Нет, не только чужой, но даже и свой собственный опыт ничему не учит. Мы по-прежнему пытались прогнозировать свое и общее будущее исходя из разумных посылок. Ничему мы не научились за двенадцать лет. Все так же недоступна была нам логика, вернее, алогизм злодейства. Или, может быть, мы нарочито отмахивались от беспощадных предвидений, чтобы оторвать в свою пользу еще месяц, неделю, день…

Очевидно, не только мы, но и вольняшки скромных чинов не подозревали ничего о готовящейся массовой акции. По крайней мере, на моей работе все шло мирно, тихо, почти идиллично. Прошла елка в детском саду. Потом и утренник в честь Дня Советской Армии. Дети маршировали в костюмах всех родов войск. Методисты часто созывали совещания, на которых меня неизменно хвалили. Я действительно уже набила руку на сценариях утренников, выдумывала разные разности, развлекала детей и взрослых. Однажды я даже выступала со своими ребятами по радио, и дикторша, не сообразив, объявила с разбегу мою фамилию. И хотя ей, бедняге, за это потом здорово досталось, но все наши бывшие зэка усмотрели в этом факте серьезный симптом либерализации.

И вдруг… Вдруг в один злосчастный день все мы узнали, что здесь, у нас в Магадане, повторно арестованы двое наших. Первый из них – Антонов – работал где-то бухгалтером. Второй – Авербах (или Авербух) – жил в нижнем этаже нашего барака. Это был тихий замкнутый человек, который вежливо здоровался, но никогда не останавливался при встречах.
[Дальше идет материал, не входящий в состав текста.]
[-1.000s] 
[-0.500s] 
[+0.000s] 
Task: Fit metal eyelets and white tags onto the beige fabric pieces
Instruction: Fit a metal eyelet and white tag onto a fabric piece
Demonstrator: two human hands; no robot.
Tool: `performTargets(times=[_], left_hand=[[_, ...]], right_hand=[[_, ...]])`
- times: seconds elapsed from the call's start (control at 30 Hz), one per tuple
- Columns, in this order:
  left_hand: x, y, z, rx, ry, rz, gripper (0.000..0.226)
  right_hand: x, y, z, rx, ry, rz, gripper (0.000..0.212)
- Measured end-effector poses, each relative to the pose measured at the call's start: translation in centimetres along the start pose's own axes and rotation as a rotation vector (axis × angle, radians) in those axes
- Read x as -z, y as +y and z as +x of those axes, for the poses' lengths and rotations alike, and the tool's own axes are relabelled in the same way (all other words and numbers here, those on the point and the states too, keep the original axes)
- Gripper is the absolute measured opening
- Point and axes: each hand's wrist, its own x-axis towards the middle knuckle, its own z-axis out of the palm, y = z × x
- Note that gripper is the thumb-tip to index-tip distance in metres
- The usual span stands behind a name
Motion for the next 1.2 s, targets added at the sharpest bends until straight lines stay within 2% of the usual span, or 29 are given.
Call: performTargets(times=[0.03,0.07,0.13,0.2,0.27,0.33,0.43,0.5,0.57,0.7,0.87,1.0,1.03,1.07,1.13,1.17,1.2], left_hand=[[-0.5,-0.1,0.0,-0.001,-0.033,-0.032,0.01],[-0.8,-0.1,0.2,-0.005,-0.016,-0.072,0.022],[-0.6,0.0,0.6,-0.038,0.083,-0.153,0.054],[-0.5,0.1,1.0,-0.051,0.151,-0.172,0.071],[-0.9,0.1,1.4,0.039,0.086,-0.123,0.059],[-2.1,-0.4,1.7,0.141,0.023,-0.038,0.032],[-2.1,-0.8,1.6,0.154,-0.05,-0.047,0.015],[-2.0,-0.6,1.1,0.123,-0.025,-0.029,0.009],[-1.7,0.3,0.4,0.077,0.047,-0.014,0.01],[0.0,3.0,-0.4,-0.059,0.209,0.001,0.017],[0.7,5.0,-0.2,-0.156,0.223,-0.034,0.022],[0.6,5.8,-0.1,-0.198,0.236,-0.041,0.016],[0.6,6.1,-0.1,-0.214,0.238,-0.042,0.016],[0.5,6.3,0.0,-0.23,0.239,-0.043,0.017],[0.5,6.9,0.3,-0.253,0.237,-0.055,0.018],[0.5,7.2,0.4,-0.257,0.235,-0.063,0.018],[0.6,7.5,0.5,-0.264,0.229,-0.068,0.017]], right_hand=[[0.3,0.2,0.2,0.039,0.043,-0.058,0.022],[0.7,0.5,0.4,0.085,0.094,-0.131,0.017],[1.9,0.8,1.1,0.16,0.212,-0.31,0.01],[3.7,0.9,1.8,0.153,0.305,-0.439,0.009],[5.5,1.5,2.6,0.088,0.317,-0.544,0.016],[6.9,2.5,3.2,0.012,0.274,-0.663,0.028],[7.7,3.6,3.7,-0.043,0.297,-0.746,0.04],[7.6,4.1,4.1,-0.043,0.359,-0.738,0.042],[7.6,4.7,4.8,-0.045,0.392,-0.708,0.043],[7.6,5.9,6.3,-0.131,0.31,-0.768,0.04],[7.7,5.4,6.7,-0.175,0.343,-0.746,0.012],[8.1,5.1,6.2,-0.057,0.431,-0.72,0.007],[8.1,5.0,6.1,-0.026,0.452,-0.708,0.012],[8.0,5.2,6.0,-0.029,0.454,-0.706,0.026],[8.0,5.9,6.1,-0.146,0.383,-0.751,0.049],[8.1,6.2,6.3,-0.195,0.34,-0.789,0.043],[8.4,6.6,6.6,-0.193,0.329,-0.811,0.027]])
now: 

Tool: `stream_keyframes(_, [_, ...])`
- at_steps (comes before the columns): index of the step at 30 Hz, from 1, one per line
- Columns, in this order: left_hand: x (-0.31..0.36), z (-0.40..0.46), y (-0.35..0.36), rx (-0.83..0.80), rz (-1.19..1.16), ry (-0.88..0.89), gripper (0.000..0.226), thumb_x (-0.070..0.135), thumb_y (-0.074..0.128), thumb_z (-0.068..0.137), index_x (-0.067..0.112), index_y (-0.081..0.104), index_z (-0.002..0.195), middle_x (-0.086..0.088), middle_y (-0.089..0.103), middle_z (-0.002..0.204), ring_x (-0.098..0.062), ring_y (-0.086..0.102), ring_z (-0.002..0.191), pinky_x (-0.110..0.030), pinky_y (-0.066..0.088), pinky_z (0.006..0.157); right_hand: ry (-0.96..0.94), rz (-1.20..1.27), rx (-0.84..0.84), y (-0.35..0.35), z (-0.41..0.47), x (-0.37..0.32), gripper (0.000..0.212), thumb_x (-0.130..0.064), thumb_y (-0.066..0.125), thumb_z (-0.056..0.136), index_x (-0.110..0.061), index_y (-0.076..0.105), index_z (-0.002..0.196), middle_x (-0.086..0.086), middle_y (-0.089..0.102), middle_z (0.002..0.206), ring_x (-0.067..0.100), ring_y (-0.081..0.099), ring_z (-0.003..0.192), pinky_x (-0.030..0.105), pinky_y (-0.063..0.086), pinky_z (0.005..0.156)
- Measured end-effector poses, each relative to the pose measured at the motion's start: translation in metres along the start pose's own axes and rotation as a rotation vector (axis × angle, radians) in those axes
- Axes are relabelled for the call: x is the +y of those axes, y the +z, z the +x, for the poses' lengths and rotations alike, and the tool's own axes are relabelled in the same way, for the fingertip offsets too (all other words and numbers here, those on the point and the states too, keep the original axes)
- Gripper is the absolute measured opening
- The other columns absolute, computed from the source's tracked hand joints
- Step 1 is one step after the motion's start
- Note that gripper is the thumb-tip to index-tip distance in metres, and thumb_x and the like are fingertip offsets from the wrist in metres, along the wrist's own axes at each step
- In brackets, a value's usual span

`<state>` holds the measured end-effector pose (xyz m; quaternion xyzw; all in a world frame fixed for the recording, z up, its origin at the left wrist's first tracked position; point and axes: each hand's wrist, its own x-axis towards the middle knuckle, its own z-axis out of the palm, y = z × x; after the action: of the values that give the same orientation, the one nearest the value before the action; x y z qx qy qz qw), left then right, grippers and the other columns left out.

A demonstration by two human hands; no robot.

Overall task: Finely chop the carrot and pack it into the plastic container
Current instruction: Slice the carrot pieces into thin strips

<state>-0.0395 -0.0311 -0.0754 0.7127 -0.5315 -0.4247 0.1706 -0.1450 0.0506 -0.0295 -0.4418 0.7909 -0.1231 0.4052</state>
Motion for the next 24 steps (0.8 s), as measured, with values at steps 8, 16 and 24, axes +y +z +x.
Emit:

Вспыхнувшую общую тревогу стали немедленно гасить всякими домыслами и «достоверными» слухами. Ведь Антонов, дескать, имел большой подотчет, и, конечно, его арест связан с денежной недостачей. А второй? Ну, второй, оказывается, был когда-то раньше активным сионистом. Сейчас, после создания государства Израиль, – это модный товар. Наверно, решили проверить его старые связи. Проверят и отпустят…

Через некоторое время взяли Аню Виноградову и доктора Вольберга, популярного в городе врача. И снова – сначала паника, потом взаимные утешения: это, скорее всего, какой-нибудь неудачный лечебный случай… Виноградова ведь тоже медик, фельдшерица. Вот их и обвиняют в смерти какого-то больного.